# EXERCISE
Among the lines below, return each one that contains the word "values".

# DATA EXTRACT
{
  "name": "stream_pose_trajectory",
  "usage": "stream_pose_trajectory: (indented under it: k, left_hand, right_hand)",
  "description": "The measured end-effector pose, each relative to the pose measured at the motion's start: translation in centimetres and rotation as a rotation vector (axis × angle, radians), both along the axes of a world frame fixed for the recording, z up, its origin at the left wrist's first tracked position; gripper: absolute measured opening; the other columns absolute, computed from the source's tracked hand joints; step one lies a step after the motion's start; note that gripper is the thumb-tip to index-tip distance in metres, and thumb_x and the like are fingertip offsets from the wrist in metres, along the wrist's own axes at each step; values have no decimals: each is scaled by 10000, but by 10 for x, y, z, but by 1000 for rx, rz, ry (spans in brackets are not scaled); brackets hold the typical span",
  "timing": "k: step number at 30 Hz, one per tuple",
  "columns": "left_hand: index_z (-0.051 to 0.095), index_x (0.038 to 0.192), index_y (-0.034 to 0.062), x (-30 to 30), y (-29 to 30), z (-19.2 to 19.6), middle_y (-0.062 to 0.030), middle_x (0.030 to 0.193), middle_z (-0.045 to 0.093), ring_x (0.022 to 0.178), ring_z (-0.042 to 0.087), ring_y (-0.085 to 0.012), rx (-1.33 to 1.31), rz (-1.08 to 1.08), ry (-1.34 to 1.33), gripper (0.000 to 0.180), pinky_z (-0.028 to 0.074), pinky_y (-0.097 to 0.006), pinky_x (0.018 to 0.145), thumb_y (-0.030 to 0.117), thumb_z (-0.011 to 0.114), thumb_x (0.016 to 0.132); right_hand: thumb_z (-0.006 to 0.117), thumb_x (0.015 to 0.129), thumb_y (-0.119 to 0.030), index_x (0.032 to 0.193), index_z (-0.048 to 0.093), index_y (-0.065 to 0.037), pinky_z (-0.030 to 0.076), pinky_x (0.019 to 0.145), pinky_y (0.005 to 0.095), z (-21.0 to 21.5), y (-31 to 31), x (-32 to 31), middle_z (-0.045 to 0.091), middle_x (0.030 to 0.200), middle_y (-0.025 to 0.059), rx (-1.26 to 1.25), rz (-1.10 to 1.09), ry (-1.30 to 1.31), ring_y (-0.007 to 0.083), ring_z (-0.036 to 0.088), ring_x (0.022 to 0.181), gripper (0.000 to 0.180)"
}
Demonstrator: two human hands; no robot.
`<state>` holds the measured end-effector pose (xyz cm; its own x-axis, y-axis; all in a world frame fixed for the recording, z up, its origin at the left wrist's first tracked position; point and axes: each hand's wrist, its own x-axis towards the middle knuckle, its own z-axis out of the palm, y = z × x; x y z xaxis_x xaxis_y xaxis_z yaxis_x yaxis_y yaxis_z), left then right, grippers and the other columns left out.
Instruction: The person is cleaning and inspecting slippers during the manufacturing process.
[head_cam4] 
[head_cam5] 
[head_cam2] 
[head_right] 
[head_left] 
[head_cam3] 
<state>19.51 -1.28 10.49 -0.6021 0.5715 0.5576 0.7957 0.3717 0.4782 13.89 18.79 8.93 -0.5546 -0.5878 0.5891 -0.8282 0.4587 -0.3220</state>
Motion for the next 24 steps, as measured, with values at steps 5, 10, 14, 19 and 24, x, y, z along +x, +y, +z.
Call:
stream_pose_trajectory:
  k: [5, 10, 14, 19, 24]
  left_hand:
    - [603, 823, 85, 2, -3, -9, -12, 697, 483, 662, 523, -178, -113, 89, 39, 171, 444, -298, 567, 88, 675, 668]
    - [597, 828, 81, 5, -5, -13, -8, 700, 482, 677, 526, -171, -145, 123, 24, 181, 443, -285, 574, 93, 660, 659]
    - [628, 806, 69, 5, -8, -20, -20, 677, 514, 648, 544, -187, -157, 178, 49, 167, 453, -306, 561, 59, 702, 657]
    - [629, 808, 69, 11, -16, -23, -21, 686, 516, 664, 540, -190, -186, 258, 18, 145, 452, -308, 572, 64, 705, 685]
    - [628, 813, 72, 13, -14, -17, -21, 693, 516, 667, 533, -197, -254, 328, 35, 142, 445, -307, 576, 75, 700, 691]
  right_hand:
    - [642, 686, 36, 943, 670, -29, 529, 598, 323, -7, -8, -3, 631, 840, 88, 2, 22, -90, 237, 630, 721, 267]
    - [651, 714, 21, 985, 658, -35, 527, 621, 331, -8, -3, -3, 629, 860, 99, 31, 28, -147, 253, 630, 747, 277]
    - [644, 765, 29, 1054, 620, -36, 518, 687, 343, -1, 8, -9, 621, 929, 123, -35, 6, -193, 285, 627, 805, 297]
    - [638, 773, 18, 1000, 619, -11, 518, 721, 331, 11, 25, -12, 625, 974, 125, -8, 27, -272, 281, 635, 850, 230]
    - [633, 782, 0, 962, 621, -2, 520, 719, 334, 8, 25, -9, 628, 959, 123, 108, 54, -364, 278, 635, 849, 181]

# RESPONSE TO THIS TASK
  "description": "The measured end-effector pose, each relative to the pose measured at the motion's start: translation in centimetres and rotation as a rotation vector (axis × angle, radians), both along the axes of a world frame fixed for the recording, z up, its origin at the left wrist's first tracked position; gripper: absolute measured opening; the other columns absolute, computed from the source's tracked hand joints; step one lies a step after the motion's start; note that gripper is the thumb-tip to index-tip distance in metres, and thumb_x and the like are fingertip offsets from the wrist in metres, along the wrist's own axes at each step; values have no decimals: each is scaled by 10000, but by 10 for x, y, z, but by 1000 for rx, rz, ry (spans in brackets are not scaled); brackets hold the typical span",
Motion for the next 24 steps, as measured, with values at steps 5, 10, 14, 19 and 24, x, y, z along +x, +y, +z.

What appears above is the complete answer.